Technology research firm IDC has warned that recent widespread price cuts by dominant cloud storage firms could drive smaller vendors out of business.
A new report shows that cloud service providers (CSPs) in Asia dropped prices considerably in March, and this has been mirrored in Western countries by the likes of Amazon, Google and Microsoft.
The increased competition has been welcomed by some, but IDC sees a much grimmer picture.
"If the smaller CSPs are strong enough with decent customer bases, they will be acquired by larger providers. If not, then they're road-kill. In any case, both of the above will drive consolidation amongst the cloud vendors," said Chris Morris, lead analyst of Cloud Services & Technologies at IDC Asia/Pacific.
Cut out of the loop
Morris argues that smaller cloud firms will be forced to close shop if they continue to rely on providing basic, undifferentiated services.
He cited a move by Cisco to provide differentiated Infrastructure-as-a-Service (IaaS) as the way forward, offering opportunities for partners to tackle vertical markets.
He also sees a bitter fight on hand between major cloud providers to grab key partnerships.
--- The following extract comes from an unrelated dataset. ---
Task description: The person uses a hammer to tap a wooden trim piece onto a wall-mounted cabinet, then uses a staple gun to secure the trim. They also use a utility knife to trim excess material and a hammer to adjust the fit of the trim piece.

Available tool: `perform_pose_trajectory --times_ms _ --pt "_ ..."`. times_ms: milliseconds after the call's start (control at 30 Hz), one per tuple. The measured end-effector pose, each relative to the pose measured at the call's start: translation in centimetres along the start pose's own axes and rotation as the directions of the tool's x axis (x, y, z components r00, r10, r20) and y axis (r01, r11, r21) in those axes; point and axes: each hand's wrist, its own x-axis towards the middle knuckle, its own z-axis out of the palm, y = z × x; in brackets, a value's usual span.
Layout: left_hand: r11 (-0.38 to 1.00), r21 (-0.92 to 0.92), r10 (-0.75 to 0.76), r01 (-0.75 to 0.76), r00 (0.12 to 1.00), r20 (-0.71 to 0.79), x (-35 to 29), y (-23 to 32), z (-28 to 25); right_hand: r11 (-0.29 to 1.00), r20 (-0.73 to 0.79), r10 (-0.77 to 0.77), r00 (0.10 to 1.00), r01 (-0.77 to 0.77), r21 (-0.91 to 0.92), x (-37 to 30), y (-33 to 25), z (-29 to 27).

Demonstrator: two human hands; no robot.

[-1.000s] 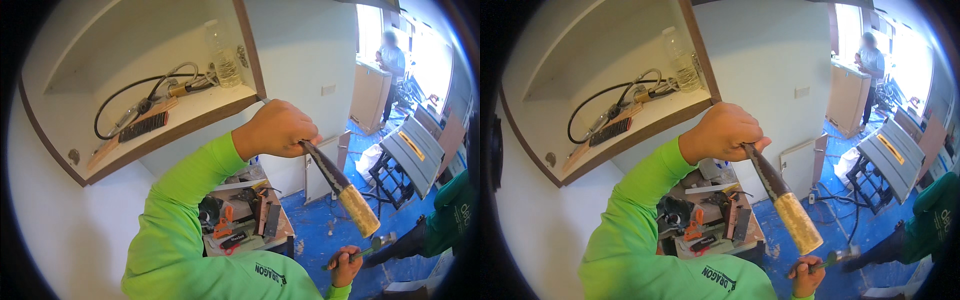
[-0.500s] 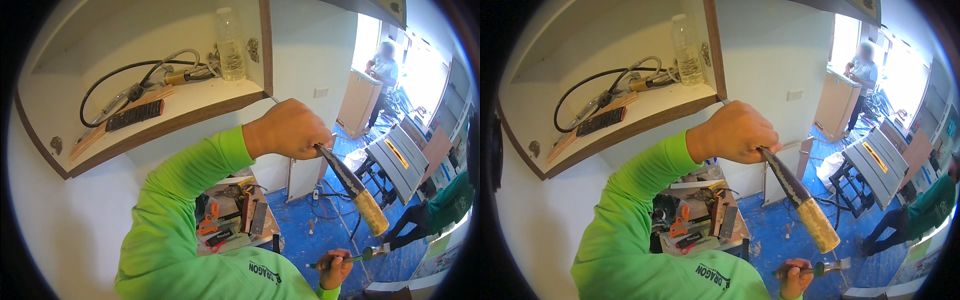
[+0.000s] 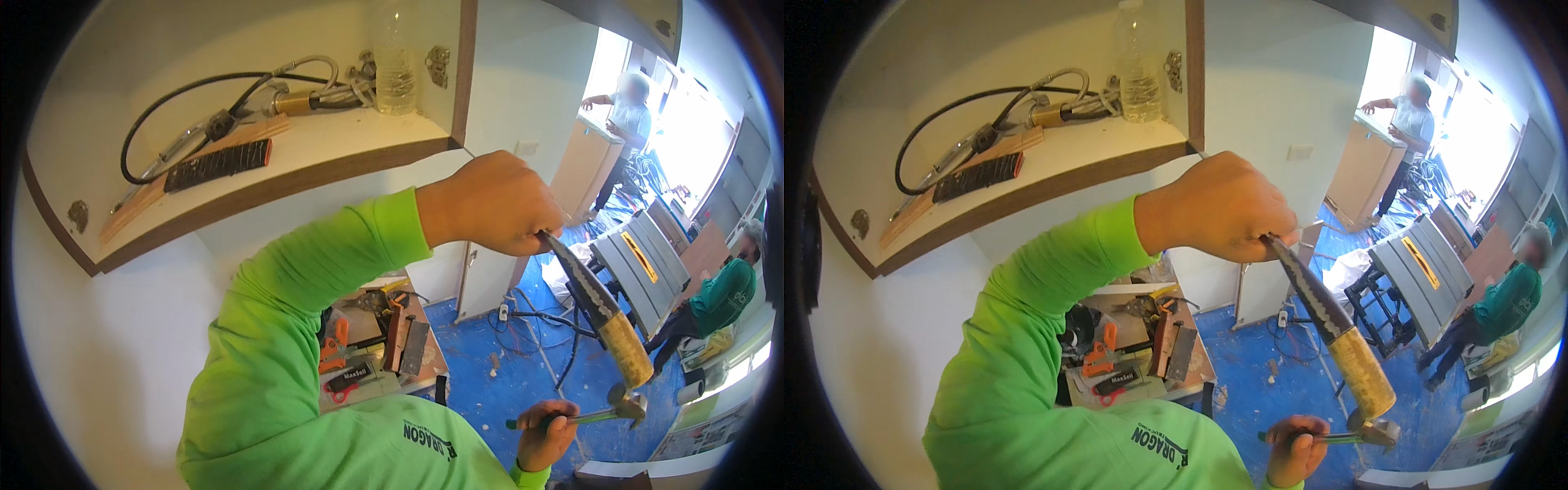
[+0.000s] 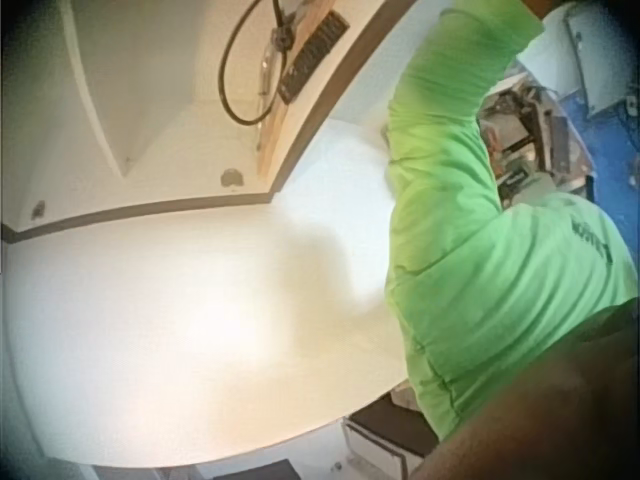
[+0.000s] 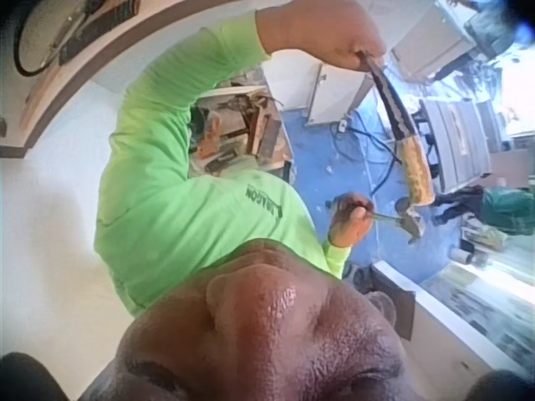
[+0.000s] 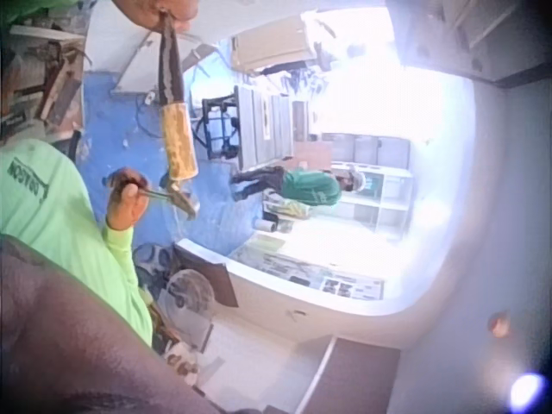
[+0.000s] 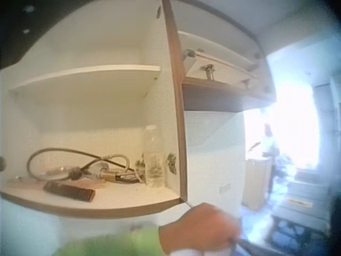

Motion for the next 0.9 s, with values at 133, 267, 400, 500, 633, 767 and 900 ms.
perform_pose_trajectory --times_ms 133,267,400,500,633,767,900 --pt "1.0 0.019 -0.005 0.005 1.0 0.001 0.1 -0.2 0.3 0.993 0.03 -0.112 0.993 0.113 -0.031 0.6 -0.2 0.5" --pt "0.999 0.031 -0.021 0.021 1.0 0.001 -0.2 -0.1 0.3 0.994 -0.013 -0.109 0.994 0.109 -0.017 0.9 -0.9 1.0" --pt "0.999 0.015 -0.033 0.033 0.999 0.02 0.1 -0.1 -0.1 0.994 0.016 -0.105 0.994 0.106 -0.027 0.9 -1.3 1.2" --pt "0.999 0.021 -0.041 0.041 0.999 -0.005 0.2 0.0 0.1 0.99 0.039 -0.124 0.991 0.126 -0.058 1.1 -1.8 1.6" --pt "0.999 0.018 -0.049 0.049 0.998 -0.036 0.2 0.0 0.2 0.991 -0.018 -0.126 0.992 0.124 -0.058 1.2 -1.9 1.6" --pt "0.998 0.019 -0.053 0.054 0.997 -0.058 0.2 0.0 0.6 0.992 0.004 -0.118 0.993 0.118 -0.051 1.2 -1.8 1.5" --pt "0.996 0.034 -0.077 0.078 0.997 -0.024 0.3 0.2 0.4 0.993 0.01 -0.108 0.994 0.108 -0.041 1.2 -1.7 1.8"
"With Google getting serious about the enterprise and beginning to capitalize on its huge developer partner ecosystem, the whole partner landscape could get a bit bloody as service providers including AWS, Google, Microsoft, Cisco, Oracle and HP all vie for the same partners," he said.
While it might not be good for small businesses, it's arguably still good for the price-conscious customer.